Task instructions: Transcribe the data that follows precisely, omitting nothing.

◆ ◆ ◆ ◆ ◆ ◆ ◆

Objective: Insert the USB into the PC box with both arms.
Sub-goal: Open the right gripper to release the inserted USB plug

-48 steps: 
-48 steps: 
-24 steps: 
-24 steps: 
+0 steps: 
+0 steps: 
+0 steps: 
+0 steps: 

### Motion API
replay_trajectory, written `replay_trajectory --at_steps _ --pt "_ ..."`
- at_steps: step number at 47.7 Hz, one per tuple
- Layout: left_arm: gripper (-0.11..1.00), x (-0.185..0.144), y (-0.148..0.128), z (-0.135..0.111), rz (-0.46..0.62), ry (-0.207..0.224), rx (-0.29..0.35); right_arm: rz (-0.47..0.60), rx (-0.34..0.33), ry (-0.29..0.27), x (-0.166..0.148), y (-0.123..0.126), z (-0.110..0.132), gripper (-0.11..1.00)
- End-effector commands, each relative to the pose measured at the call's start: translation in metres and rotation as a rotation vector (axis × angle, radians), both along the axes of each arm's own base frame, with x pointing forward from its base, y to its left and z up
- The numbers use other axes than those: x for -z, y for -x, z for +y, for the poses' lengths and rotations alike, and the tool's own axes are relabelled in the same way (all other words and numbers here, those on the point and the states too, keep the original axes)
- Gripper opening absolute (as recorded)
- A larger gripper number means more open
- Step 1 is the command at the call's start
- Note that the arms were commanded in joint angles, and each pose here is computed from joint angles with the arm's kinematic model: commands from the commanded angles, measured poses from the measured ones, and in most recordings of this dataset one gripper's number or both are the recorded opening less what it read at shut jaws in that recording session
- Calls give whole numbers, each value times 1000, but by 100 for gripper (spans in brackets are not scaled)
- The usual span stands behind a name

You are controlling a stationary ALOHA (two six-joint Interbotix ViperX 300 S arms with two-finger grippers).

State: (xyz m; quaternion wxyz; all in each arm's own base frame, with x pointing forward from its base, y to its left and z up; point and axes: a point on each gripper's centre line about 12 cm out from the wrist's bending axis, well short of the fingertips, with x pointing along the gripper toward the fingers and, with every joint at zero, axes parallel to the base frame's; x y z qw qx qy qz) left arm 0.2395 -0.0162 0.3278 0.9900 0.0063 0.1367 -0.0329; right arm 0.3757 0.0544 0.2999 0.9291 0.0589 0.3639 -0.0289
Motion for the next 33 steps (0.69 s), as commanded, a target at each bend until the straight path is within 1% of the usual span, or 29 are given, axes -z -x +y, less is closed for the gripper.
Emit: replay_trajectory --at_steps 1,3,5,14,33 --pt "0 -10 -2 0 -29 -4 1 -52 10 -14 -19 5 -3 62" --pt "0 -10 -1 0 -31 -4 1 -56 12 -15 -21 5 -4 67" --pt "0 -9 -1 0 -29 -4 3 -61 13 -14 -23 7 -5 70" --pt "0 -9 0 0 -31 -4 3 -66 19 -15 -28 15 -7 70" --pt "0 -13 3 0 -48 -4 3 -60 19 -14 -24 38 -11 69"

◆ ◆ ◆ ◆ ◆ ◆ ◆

Written response:
Objective: Insert the USB into the PC box with both arms.
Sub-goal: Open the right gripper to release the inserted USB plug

-48 steps: 
-48 steps: 
-24 steps: 
-24 steps: 
+0 steps: 
+0 steps: 
+0 steps: 
+0 steps: 

### Motion API
replay_trajectory, written `replay_trajectory --at_steps _ --pt "_ ..."`
- at_steps: step number at 47.7 Hz, one per tuple
- Layout: left_arm: gripper (-0.11..1.00), x (-0.185..0.144), y (-0.148..0.128), z (-0.135..0.111), rz (-0.46..0.62), ry (-0.207..0.224), rx (-0.29..0.35); right_arm: rz (-0.47..0.60), rx (-0.34..0.33), ry (-0.29..0.27), x (-0.166..0.148), y (-0.123..0.126), z (-0.110..0.132), gripper (-0.11..1.00)
- End-effector commands, each relative to the pose measured at the call's start: translation in metres and rotation as a rotation vector (axis × angle, radians), both along the axes of each arm's own base frame, with x pointing forward from its base, y to its left and z up
- The numbers use other axes than those: x for -z, y for -x, z for +y, for the poses' lengths and rotations alike, and the tool's own axes are relabelled in the same way (all other words and numbers here, those on the point and the states too, keep the original axes)
- Gripper opening absolute (as recorded)
- A larger gripper number means more open
- Step 1 is the command at the call's start
- Note that the arms were commanded in joint angles, and each pose here is computed from joint angles with the arm's kinematic model: commands from the commanded angles, measured poses from the measured ones, and in most recordings of this dataset one gripper's number or both are the recorded opening less what it read at shut jaws in that recording session
- Calls give whole numbers, each value times 1000, but by 100 for gripper (spans in brackets are not scaled)
- The usual span stands behind a name

You are controlling a stationary ALOHA (two six-joint Interbotix ViperX 300 S arms with two-finger grippers).

State: (xyz m; quaternion wxyz; all in each arm's own base frame, with x pointing forward from its base, y to its left and z up; point and axes: a point on each gripper's centre line about 12 cm out from the wrist's bending axis, well short of the fingertips, with x pointing along the gripper toward the fingers and, with every joint at zero, axes parallel to the base frame's; x y z qw qx qy qz) left arm 0.2395 -0.0162 0.3278 0.9900 0.0063 0.1367 -0.0329; right arm 0.3757 0.0544 0.2999 0.9291 0.0589 0.3639 -0.0289
Motion for the next 33 steps (0.69 s), as commanded, a target at each bend until the straight path is within 1% of the usual span, or 29 are given, axes -z -x +y, less is closed for the gripper.
Emit: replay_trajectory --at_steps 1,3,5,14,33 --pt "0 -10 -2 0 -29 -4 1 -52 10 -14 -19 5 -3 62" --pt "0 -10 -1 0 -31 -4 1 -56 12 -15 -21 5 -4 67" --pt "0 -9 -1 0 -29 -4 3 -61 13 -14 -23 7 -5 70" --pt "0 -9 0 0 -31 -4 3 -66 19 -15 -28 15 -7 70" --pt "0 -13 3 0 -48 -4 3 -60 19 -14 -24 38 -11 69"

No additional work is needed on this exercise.